Federal Amicus Brief Supports Texas Removing Abortion Providers from Medicaid

Twelve U.S. Senators and 65 U.S. Representatives have filed an amicus brief calling on the United States Court of Appeals for the Fifth Circuit to affirm the right of states to terminate Medicaid contracts with Planned Parenthood affiliates.  Additional favorable briefs have been filed by U.S. Senators John Cornyn and Ted Cruz, as well as the states of Louisiana and Mississippi.  In the case Planned Parenthood of Greater Texas v. Courtney Phillips, the abortion provider sued the state of Texas after the state took action to remove specific Planned Parenthood affiliates from the Medicaid program.  This amicus brief asks the court to uphold a state’s executive authority to determine who qualifies as an appropriate provider under Medicaid.

Medicaid is a state-federal program created to provide medical services to an individual with limited resources or other difficult circumstances, including pregnant women.  This is a program intended to equip states to provide medical services to those in need and thus promote public health.  States have wide discretion to determine the standards they believe Medicaid providers must uphold, and Texas is poised to set the standard that those in the business of violently ending innocent human lives should not be receiving Medicaid funds at the expense of worthy healthcare providers.
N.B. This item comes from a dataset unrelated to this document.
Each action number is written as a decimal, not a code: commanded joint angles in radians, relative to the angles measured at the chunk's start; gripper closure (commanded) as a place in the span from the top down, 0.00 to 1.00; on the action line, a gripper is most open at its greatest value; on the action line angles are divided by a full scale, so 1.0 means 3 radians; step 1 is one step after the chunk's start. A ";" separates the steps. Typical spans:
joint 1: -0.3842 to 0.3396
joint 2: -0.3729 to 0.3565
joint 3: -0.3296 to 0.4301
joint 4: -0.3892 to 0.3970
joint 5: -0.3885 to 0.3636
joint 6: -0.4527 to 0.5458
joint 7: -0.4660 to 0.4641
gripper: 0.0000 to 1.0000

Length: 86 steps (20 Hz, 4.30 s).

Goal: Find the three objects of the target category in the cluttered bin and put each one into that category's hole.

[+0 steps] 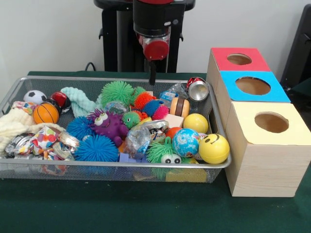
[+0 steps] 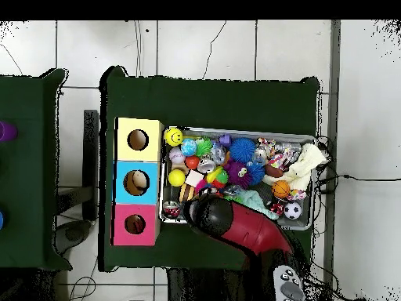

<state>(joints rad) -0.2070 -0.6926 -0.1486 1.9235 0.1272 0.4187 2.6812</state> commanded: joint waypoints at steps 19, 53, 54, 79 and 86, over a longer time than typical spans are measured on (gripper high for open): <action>0.0334 0.0859 0.0012 -0.0605 0.0317 -0.0420 0.0522 1.00; -0.0016 0.1946 0.0110 -0.0545 -0.0219 -0.2213 0.0141 1.00; -0.0025 0.1968 0.0103 -0.0548 -0.0241 -0.2248 0.0140 1.00; -0.0916 0.1958 0.0129 -0.0462 -0.1900 -0.2644 -0.0023 1.00; -0.1068 0.1948 0.0165 -0.0517 -0.2195 -0.2623 -0.0017 1.00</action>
<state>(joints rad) -0.4296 -0.2914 -0.0801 1.7708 -0.4592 -0.5553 2.6814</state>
Contrary to pro-abortion propaganda, abortion is not healthcare, and those who provide and assist in the brutality of abortion should not receive a single dollar of public money to do so.  Because money is fungible, any funding provided to an entity which commits abortions ultimately subsidizes those abortions, even if the funding was not given expressly for that purpose.  Although abortion providers and their affiliates that participate in the Medicaid program may also offer other medical services unrelated to abortion, there is no way to fund these other medical services without simultaneously subsidizing the abortions they commit.

For this reason, Texas Right to Life adamantly supports Senate Bill 22 by Senator Donna Campbell (R-New Braunfels), the legislation filed this 86th Legislative Session that would stop state and local money flowing to abortion providers and their affiliates.  As Legislative Director John Seago testified when the bill was heard recently in the Senate State Affairs Committee (27:13), the positive impact of SB 22 should be expanded by including language which prohibits any provider in the business of abortion from benefiting from Medicaid in Texas.

The Phillips case, while important as a potential vehicle to achieve the goal of removing public funding from Planned Parenthood, is narrowly focused on whether the provider violated the provider’s own contract with the state.  The case does not consider the broader principle of whether or not Texas has the right to remove abortion providers generally from the Medicaid program.  The case also does not affect all Planned Parenthood affiliates in Texas.  Through including clear and specific language in SB 22, Texas has the opportunity to legislatively accomplish what federal courts could fail to establish.

The amicus brief filed by 77 members of Congress shows widespread national support for Texas taking action to exclude abortion providers from Medicaid reimbursements.  At the state level, 19 other state senators have joined Senator Campbell in coauthoring SB 22.  At the hearing held on March 18, 30 witnesses testified in favor of the bill; conversely, a mere two witnesses testified against.

Every abortion is performed with the common intent to end an innocent human Life, and therefore Medicaid providers who perform, promote, or refer for abortions deserve the strongest condemnation possible.  Instead, they currently receive government aid to continue their violent, anti-Life mission.  This is a shameful black mark on Texas’s record as a Pro-Life state which must be rectified without delay by expanding the impact of SB 22 to remove Texas abortion providers from Medicaid.